I am the Head of Security and Business Continuity at the Department for Work and Pensions, and I am delighted to have this opportunity.
Jonathan has talked about the different aspects of security that are exercising us in Government Departments, and on which we are focusing, to protect people, private information and public finances especially, and to ensure that Government can deliver safe and efficient services to the public.
So, what is security?
For me, effective security is a combination of many things at many levels. It is often misleadingly characterised as made up of the more technical, especially electronic, protections and systems. The genesis of the term “cyber security” has tended to reinforce that view. But I agree with Chris Ensor that people are at the heart of security, including (but not limited to) cyber security.
Moreover, delivering efficient and cost-effective security can only be done through a combination of well-integrated activities with an equal focus on: people skills and encouraging the right behaviours; electronic capability; strong communications; good use of decision-making and management of risks; and especially a culture of learning from experiences (both good and bad).
Strong leadership
Of course to do all these things at the same time requires strong leadership, clever planning and a commitment to joining the dots and especially to engaging with and influencing non-security colleagues and leaders, since they have a critical role to play in reinforcing helpful behaviours and going through the right processes and thinking. It also requires a very strong team ethos, especially in these days of financial constraints, so as to squeeze the maximum effect and generate organisational confidence from diminishing resources.
That leadership must be upwards-facing as well as downwards-facing, in traditional hierarchical terms; and increasingly it is about leading inter-Departmental or pan-Government initiatives – such as Jonathan’s role on this Blog!
Security as a “Cinderella” function?
Of course, being a security professional has always required a thick skin and the ability to be forceful and persistent. It has also traditionally been a bit of a “Cinderella” function in many organisations, trailing in terms of organisational design and therefore consistently on the back foot in the face of both internal demands and external threats. Nowadays, security – allied with, in my case, business continuity, contingency or resilience planning, whatever one wants to call it – are much more at the forefront of business transformation, and this is increasingly being recognised; but I would be interested to hear if others agree.
Security – the basics
It is also increasingly important, in these days of cloud services, digital transformation, social media, and an ever-growing usage of confusing jargon, that we keep our minds on the basics, amongst which I include:-
- Clear accountabilities within the organisation
- Strong governance and prioritisation
- Access to useful tools and funded infrastructure
- Continuous training and education
- Clear and regularly reviewed strategic design and implementation
Risk appetite
And frequent review of risk appetites – importantly, making those risks “real” through use of examples and demonstration - to reflect not only the rapidly changing threat landscape but also the scale and range of the mitigations required in order to provide effective response and maintain public confidence.

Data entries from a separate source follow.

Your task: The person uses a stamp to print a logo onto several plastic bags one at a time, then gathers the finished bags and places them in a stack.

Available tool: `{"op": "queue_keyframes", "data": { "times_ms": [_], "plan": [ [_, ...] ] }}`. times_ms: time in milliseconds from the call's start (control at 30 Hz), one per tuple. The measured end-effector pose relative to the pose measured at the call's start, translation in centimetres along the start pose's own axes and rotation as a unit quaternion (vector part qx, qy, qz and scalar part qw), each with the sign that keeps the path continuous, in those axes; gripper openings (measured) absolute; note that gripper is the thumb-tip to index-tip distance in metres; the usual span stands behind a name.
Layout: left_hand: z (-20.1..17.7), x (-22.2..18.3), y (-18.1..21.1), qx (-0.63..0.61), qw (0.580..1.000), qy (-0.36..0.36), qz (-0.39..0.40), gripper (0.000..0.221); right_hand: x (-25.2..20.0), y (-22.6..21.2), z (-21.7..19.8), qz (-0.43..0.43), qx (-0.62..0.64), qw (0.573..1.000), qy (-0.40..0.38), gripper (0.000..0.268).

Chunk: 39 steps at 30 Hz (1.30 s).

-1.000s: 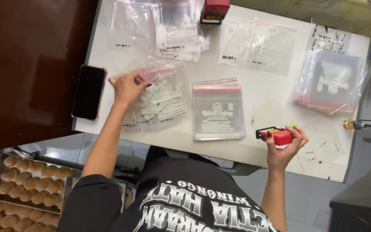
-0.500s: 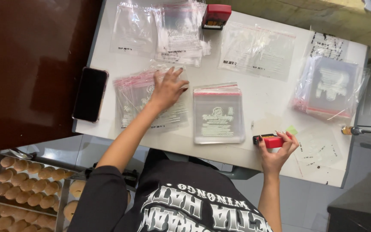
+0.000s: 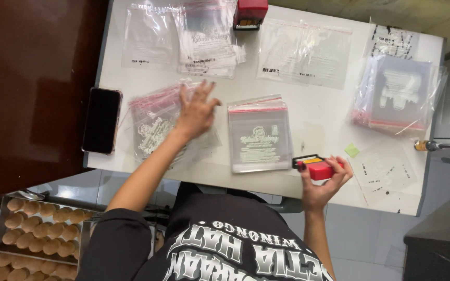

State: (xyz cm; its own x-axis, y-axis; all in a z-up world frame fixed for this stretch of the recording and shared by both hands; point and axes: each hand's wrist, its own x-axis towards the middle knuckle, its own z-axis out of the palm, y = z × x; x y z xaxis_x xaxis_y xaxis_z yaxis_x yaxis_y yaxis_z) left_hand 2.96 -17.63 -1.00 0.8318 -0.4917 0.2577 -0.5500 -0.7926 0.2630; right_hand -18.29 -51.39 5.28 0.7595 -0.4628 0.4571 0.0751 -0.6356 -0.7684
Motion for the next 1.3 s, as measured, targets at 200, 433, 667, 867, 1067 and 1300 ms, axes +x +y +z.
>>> {"op": "queue_keyframes", "data": {
  "times_ms": [200,433,667,867,1067,1300],
  "plan": [
    [2.2,-0.4,5.6,-0.009,0.989,-0.06,0.137,0.053,-3.3,-3.5,3.7,0.005,0.04,0.998,-0.057,0.061],
    [4.7,-2.2,8.7,0.002,0.999,0.002,0.038,0.056,-3.6,-4.9,5.9,-0.01,0.037,0.995,-0.097,0.057],
    [5.7,-2.8,8.2,-0.016,1.0,0.009,0.015,0.069,-5.8,-1.5,9.2,-0.086,-0.054,0.982,-0.158,0.055],
    [5.6,-3.3,9.4,-0.046,0.998,0.047,-0.018,0.044,-4.4,0.7,6.9,-0.079,-0.013,0.992,-0.093,0.055],
    [6.0,-3.5,9.4,-0.04,0.994,0.096,-0.022,0.024,-0.2,-1.8,1.6,-0.056,0.01,0.998,0.013,0.058],
    [3.9,-2.7,9.4,-0.057,0.981,0.183,-0.005,0.01,0.2,-2.6,0.7,-0.047,0.011,0.997,0.056,0.06]
  ]
}}
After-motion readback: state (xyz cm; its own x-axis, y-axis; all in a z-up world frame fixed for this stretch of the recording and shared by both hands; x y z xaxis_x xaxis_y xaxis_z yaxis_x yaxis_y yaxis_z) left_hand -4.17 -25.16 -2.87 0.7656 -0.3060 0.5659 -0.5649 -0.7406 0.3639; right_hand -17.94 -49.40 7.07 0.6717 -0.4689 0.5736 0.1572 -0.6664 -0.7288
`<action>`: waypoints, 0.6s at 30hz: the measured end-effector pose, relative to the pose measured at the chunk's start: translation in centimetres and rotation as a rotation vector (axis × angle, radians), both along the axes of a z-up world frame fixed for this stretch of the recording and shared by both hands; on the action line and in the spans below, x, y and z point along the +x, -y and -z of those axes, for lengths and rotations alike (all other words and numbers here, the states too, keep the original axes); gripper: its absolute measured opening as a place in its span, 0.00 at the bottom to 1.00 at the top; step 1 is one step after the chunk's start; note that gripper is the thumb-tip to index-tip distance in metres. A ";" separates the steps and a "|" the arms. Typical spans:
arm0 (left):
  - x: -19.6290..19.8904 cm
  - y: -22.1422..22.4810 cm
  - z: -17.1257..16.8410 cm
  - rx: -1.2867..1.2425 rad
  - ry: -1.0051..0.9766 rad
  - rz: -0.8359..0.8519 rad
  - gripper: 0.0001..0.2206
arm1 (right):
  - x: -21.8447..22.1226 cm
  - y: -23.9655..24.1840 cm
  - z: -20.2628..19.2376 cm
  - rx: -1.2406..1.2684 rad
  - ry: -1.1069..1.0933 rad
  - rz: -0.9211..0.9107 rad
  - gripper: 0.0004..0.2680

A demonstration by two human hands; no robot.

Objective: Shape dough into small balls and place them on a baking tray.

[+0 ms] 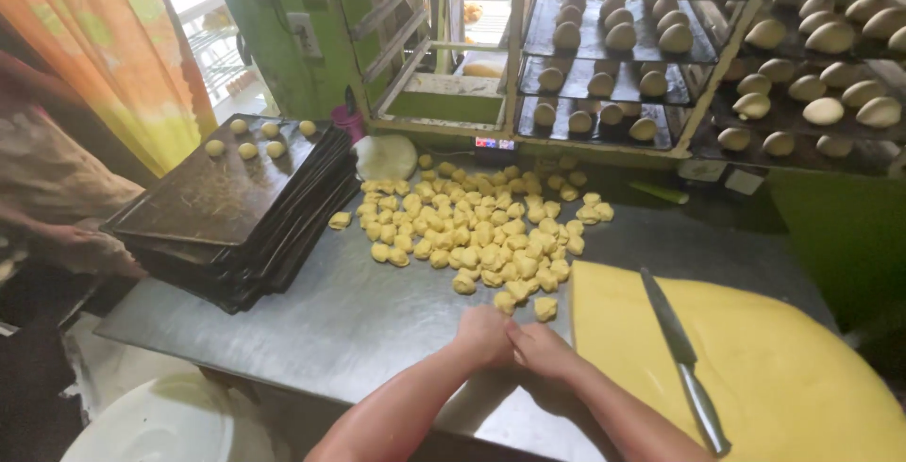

Of course many of the words above are also “jargon” to some; but for those of us delivering the services and ensuring security within Government these are the basic measures that enable us to meet our legal and moral obligations and deliver value for public money at the same time.
They are also those fundamentals that are so critical as we increasingly move to an environment in which we are reliant on others – suppliers, delivery partners, sister organisations, and even our customers and the wider general public – to help us deliver basic public confidence and continuous service.
Call for a “Learning organisation”
For me, this all comes together into the challenge of becoming a “Learning Organisation” as espoused by Peter Senge in The Fifth Discipline, and in which connectedness is a virtue and personal leadership, self-reflection and team learning contribute to group satisfaction and thence to success in helping to drive the overall system more successfully.
This is not easy, especially in very large and disaggregated Government or private organisations, where communication and co-ordination are at a premium. But with commitment, good organisational structures and strong leadership, this is an ideal worth aspiring to.